• Assigned task: Could you give the data below again, exactly and completely?

Stored records
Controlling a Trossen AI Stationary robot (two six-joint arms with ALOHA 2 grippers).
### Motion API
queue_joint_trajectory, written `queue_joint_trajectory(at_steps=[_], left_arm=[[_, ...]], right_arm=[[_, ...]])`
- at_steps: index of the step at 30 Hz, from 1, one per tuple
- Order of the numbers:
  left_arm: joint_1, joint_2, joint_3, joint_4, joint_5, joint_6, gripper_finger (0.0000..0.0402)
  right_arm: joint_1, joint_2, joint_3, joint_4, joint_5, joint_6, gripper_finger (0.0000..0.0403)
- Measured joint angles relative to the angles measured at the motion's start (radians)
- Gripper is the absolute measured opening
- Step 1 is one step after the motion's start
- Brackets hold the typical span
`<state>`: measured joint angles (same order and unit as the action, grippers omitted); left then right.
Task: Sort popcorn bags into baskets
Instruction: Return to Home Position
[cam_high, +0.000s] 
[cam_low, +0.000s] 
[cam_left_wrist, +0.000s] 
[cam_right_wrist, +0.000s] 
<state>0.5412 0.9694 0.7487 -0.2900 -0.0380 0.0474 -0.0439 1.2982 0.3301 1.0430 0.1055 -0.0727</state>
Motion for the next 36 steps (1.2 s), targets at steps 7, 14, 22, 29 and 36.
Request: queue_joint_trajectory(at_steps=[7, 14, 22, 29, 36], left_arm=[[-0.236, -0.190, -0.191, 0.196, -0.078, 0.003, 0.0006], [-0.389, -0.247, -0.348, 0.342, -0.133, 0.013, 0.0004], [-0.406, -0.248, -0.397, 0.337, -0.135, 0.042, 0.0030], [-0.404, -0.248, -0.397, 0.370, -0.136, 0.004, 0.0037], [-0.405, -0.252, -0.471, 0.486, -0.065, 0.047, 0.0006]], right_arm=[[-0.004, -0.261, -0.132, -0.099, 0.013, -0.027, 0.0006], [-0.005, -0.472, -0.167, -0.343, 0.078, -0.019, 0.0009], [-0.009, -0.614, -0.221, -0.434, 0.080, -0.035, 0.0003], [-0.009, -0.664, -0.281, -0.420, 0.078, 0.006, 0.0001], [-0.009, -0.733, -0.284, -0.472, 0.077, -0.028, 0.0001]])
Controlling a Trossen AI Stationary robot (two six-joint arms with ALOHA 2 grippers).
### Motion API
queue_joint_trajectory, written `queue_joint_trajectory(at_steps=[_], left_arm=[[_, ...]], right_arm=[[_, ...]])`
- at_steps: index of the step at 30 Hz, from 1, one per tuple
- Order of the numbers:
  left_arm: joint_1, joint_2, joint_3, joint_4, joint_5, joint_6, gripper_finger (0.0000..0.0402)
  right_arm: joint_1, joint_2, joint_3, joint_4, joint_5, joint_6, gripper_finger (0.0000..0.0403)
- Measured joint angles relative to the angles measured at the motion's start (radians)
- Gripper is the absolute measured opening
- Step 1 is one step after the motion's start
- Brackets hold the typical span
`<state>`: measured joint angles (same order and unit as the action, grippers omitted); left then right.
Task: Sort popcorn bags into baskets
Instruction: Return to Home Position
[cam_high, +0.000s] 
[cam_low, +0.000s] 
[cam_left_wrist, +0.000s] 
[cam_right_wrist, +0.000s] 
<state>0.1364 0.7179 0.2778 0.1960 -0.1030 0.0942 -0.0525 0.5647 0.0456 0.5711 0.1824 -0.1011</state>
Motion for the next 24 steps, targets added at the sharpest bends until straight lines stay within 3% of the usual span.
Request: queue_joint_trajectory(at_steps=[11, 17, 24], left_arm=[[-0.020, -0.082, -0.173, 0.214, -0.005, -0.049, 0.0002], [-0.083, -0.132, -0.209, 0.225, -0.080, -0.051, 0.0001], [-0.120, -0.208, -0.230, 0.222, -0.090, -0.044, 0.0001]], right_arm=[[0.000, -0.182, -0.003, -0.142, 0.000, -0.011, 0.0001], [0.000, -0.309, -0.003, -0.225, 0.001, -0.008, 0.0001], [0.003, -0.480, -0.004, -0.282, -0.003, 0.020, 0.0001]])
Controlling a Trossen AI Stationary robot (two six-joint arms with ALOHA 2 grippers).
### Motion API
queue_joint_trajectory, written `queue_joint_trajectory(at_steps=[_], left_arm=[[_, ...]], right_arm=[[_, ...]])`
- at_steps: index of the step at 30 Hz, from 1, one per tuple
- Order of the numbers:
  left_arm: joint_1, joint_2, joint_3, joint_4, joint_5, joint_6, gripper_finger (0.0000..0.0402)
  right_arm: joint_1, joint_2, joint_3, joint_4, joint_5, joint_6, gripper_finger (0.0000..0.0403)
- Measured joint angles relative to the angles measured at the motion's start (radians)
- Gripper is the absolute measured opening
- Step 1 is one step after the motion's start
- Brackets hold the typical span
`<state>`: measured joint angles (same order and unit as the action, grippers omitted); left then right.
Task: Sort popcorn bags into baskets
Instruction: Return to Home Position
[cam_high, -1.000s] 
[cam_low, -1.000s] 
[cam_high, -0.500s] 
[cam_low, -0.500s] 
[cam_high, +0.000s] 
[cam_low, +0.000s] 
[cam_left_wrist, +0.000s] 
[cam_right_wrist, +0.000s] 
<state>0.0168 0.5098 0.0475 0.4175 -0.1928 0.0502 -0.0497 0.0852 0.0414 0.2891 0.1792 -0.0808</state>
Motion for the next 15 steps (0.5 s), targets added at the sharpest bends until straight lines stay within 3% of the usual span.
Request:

• Answer area:
Controlling a Trossen AI Stationary robot (two six-joint arms with ALOHA 2 grippers).
### Motion API
queue_joint_trajectory, written `queue_joint_trajectory(at_steps=[_], left_arm=[[_, ...]], right_arm=[[_, ...]])`
- at_steps: index of the step at 30 Hz, from 1, one per tuple
- Order of the numbers:
  left_arm: joint_1, joint_2, joint_3, joint_4, joint_5, joint_6, gripper_finger (0.0000..0.0402)
  right_arm: joint_1, joint_2, joint_3, joint_4, joint_5, joint_6, gripper_finger (0.0000..0.0403)
- Measured joint angles relative to the angles measured at the motion's start (radians)
- Gripper is the absolute measured opening
- Step 1 is one step after the motion's start
- Brackets hold the typical span
`<state>`: measured joint angles (same order and unit as the action, grippers omitted); left then right.
Task: Sort popcorn bags into baskets
Instruction: Return to Home Position
[cam_high, +0.000s] 
[cam_low, +0.000s] 
[cam_left_wrist, +0.000s] 
[cam_right_wrist, +0.000s] 
<state>0.5412 0.9694 0.7487 -0.2900 -0.0380 0.0474 -0.0439 1.2982 0.3301 1.0430 0.1055 -0.0727</state>
Motion for the next 36 steps (1.2 s), targets at steps 7, 14, 22, 29 and 36.
Request: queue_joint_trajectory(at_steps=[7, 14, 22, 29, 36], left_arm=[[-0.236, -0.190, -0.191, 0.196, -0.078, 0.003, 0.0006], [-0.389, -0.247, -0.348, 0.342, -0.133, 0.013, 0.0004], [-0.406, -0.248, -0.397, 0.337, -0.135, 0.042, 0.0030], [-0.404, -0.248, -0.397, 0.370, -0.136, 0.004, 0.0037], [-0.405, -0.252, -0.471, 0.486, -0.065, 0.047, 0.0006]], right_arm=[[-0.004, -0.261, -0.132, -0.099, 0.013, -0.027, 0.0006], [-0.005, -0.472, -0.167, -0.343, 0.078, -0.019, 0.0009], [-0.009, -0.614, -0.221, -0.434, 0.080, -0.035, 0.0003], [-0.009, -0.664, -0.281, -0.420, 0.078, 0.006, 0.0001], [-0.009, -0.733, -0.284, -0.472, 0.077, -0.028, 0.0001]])
Controlling a Trossen AI Stationary robot (two six-joint arms with ALOHA 2 grippers).
### Motion API
queue_joint_trajectory, written `queue_joint_trajectory(at_steps=[_], left_arm=[[_, ...]], right_arm=[[_, ...]])`
- at_steps: index of the step at 30 Hz, from 1, one per tuple
- Order of the numbers:
  left_arm: joint_1, joint_2, joint_3, joint_4, joint_5, joint_6, gripper_finger (0.0000..0.0402)
  right_arm: joint_1, joint_2, joint_3, joint_4, joint_5, joint_6, gripper_finger (0.0000..0.0403)
- Measured joint angles relative to the angles measured at the motion's start (radians)
- Gripper is the absolute measured opening
- Step 1 is one step after the motion's start
- Brackets hold the typical span
`<state>`: measured joint angles (same order and unit as the action, grippers omitted); left then right.
Task: Sort popcorn bags into baskets
Instruction: Return to Home Position
[cam_high, +0.000s] 
[cam_low, +0.000s] 
[cam_left_wrist, +0.000s] 
[cam_right_wrist, +0.000s] 
<state>0.1364 0.7179 0.2778 0.1960 -0.1030 0.0942 -0.0525 0.5647 0.0456 0.5711 0.1824 -0.1011</state>
Motion for the next 24 steps, targets added at the sharpest bends until straight lines stay within 3% of the usual span.
Request: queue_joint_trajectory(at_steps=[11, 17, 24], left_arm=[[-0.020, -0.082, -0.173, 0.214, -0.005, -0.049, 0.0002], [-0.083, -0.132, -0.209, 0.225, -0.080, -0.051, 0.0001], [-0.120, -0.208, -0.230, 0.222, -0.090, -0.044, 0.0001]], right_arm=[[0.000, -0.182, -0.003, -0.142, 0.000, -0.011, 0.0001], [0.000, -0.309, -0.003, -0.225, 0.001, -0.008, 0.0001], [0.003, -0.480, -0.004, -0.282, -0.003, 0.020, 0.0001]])
Controlling a Trossen AI Stationary robot (two six-joint arms with ALOHA 2 grippers).
### Motion API
queue_joint_trajectory, written `queue_joint_trajectory(at_steps=[_], left_arm=[[_, ...]], right_arm=[[_, ...]])`
- at_steps: index of the step at 30 Hz, from 1, one per tuple
- Order of the numbers:
  left_arm: joint_1, joint_2, joint_3, joint_4, joint_5, joint_6, gripper_finger (0.0000..0.0402)
  right_arm: joint_1, joint_2, joint_3, joint_4, joint_5, joint_6, gripper_finger (0.0000..0.0403)
- Measured joint angles relative to the angles measured at the motion's start (radians)
- Gripper is the absolute measured opening
- Step 1 is one step after the motion's start
- Brackets hold the typical span
`<state>`: measured joint angles (same order and unit as the action, grippers omitted); left then right.
Task: Sort popcorn bags into baskets
Instruction: Return to Home Position
[cam_high, -1.000s] 
[cam_low, -1.000s] 
[cam_high, -0.500s] 
[cam_low, -0.500s] 
[cam_high, +0.000s] 
[cam_low, +0.000s] 
[cam_left_wrist, +0.000s] 
[cam_right_wrist, +0.000s] 
<state>0.0168 0.5098 0.0475 0.4175 -0.1928 0.0502 -0.0497 0.0852 0.0414 0.2891 0.1792 -0.0808</state>
Motion for the next 15 steps (0.5 s), targets added at the sharpest bends until straight lines stay within 3% of the usual span.
Request:

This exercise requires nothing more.